What to produce → Wherever the word "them" appears in a line of the data, that line should be copied.

(Dataset items)
--

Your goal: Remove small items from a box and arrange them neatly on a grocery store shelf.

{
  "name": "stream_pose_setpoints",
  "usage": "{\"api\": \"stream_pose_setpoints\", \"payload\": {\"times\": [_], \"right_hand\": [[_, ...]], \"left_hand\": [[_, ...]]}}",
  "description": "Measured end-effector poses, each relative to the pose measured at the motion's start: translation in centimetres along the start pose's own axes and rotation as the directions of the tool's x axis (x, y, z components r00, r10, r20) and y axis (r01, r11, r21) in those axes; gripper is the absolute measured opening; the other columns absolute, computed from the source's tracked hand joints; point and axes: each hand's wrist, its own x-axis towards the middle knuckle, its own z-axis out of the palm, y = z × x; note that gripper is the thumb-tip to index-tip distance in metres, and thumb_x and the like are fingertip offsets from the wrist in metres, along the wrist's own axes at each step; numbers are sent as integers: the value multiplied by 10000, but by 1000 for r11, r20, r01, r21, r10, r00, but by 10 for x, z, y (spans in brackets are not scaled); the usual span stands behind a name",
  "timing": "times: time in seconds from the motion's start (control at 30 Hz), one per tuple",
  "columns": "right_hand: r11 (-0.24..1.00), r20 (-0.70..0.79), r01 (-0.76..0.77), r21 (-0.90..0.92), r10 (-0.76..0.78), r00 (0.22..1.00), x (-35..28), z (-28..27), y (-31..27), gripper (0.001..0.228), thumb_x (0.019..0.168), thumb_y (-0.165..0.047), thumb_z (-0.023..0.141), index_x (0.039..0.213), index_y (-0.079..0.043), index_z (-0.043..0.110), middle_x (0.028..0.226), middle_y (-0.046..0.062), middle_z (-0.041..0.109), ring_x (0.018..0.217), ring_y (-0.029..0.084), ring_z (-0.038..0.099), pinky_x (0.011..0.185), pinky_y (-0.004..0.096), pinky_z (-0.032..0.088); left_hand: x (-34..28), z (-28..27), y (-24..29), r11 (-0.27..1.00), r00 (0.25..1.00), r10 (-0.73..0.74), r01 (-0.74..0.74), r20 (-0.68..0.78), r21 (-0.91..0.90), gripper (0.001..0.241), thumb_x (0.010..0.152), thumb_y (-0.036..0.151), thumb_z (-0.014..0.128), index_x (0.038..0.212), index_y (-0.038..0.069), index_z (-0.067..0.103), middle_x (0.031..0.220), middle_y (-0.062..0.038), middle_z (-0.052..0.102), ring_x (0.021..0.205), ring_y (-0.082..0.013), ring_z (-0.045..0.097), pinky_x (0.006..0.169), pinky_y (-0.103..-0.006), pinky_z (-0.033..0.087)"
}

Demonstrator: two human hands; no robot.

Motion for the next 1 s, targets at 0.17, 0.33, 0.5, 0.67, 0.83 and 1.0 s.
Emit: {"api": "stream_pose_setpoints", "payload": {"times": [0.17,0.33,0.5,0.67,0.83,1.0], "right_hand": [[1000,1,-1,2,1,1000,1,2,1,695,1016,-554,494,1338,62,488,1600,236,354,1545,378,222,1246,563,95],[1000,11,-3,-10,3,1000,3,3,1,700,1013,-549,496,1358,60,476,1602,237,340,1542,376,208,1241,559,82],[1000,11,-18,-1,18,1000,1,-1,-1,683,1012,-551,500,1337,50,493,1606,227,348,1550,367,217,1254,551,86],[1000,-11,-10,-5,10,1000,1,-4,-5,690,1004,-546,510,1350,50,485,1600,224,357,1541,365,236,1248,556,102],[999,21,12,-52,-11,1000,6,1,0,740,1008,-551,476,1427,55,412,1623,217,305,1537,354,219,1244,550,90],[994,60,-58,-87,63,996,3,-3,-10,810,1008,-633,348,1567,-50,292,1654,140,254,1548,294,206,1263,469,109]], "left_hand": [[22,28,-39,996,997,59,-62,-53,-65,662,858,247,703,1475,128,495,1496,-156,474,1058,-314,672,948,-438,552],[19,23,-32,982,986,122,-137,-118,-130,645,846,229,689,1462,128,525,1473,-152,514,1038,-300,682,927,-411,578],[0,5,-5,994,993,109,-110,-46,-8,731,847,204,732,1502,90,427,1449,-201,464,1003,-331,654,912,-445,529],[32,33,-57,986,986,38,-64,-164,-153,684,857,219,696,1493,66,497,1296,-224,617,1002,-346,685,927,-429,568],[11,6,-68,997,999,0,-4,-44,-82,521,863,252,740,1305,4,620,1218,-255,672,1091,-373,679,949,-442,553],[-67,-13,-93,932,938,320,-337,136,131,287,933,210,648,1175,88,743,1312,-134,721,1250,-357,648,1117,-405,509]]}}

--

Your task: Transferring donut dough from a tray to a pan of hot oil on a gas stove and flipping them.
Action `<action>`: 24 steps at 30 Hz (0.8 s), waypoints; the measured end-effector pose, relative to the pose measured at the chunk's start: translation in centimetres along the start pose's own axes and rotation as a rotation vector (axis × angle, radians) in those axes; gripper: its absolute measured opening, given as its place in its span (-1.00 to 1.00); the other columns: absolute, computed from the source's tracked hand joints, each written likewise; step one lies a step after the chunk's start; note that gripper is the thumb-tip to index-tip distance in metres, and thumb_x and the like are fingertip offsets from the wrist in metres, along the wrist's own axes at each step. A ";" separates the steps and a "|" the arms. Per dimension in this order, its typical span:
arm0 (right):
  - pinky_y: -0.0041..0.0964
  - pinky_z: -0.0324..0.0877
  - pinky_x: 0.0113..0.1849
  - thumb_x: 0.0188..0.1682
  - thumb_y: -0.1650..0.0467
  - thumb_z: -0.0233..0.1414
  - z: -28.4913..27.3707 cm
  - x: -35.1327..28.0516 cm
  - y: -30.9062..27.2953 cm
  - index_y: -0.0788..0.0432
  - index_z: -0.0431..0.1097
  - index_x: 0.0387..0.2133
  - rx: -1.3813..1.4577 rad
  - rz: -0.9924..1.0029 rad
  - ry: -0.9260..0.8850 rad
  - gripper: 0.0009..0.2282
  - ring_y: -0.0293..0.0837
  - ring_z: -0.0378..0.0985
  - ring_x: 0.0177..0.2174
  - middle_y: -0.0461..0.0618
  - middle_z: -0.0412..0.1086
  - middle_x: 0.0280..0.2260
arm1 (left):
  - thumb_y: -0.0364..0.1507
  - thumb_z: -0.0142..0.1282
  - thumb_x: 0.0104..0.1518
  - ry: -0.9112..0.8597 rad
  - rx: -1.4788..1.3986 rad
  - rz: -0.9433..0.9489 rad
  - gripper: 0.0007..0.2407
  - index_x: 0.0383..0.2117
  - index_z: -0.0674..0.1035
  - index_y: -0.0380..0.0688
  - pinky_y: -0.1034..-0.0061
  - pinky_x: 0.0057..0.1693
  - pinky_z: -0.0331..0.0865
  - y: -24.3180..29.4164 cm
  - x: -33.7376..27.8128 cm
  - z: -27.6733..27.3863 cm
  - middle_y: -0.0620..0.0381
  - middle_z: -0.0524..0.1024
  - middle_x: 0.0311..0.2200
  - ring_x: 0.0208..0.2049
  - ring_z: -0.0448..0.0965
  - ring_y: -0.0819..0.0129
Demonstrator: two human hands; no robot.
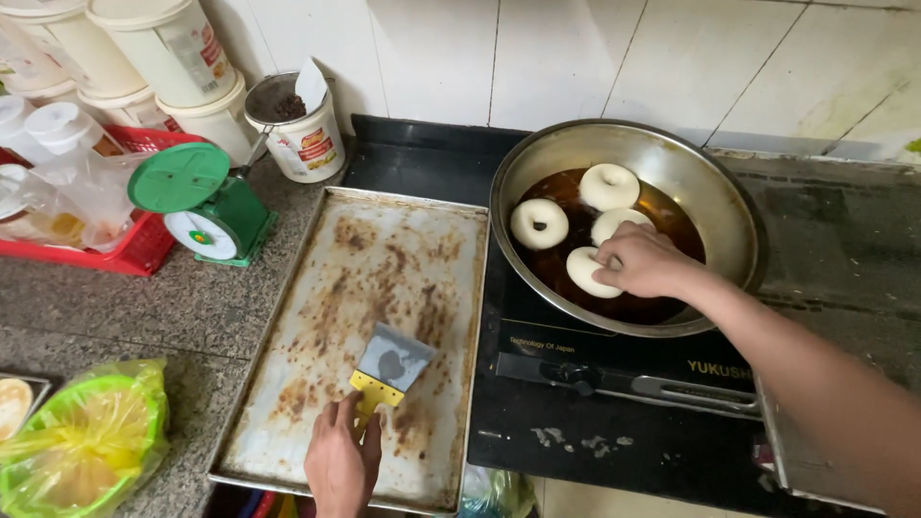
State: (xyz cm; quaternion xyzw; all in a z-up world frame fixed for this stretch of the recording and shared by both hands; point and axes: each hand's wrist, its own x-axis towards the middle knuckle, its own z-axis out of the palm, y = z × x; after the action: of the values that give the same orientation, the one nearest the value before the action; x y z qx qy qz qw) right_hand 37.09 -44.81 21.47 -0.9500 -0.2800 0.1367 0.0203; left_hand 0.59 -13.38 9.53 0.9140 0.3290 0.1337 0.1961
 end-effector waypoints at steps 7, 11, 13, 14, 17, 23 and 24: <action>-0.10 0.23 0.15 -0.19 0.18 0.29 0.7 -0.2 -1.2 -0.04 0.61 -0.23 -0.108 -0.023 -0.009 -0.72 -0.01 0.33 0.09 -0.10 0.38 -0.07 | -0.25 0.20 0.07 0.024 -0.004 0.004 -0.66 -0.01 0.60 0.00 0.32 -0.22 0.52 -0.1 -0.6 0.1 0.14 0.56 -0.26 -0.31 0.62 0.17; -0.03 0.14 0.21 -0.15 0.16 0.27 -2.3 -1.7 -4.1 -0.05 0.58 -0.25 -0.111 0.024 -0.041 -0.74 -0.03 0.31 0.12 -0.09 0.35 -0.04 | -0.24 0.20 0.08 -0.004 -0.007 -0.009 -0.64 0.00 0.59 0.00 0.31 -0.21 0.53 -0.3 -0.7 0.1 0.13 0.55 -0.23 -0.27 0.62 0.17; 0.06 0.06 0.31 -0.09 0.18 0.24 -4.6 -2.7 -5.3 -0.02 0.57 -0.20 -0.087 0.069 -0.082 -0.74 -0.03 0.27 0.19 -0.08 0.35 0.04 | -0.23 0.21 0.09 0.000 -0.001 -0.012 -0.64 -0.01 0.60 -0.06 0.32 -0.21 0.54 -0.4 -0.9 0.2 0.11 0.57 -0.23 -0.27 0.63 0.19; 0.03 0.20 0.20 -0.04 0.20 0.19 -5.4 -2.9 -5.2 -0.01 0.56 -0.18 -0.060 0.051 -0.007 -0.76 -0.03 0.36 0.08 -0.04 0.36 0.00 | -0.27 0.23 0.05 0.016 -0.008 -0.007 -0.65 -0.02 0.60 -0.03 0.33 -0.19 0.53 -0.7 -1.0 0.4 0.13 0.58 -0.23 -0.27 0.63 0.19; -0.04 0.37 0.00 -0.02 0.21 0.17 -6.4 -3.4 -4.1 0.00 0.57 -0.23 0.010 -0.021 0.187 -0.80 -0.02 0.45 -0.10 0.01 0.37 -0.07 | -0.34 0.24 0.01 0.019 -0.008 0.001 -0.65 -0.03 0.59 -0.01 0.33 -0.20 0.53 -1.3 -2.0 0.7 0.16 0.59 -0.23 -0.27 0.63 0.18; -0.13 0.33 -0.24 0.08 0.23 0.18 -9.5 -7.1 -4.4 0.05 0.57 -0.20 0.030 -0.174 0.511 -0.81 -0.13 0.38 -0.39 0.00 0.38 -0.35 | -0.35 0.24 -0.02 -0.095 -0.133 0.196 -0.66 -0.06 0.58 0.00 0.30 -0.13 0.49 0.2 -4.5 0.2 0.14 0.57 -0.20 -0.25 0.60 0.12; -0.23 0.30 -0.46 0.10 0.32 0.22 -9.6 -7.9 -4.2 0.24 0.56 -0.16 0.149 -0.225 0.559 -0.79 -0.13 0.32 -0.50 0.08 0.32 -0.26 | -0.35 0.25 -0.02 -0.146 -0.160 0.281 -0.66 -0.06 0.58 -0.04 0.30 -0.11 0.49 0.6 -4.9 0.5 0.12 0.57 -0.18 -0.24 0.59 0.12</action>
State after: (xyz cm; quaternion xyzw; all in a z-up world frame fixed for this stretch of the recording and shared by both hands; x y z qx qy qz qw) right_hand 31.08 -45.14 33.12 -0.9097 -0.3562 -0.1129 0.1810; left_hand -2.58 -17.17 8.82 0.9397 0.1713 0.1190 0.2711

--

Response to the task →
Your goal: Remove small items from a box and arrange them neatly on a grocery store shelf.
Your task: Transferring donut dough from a tray to a pan of hot oil on a gas stove and flipping them.

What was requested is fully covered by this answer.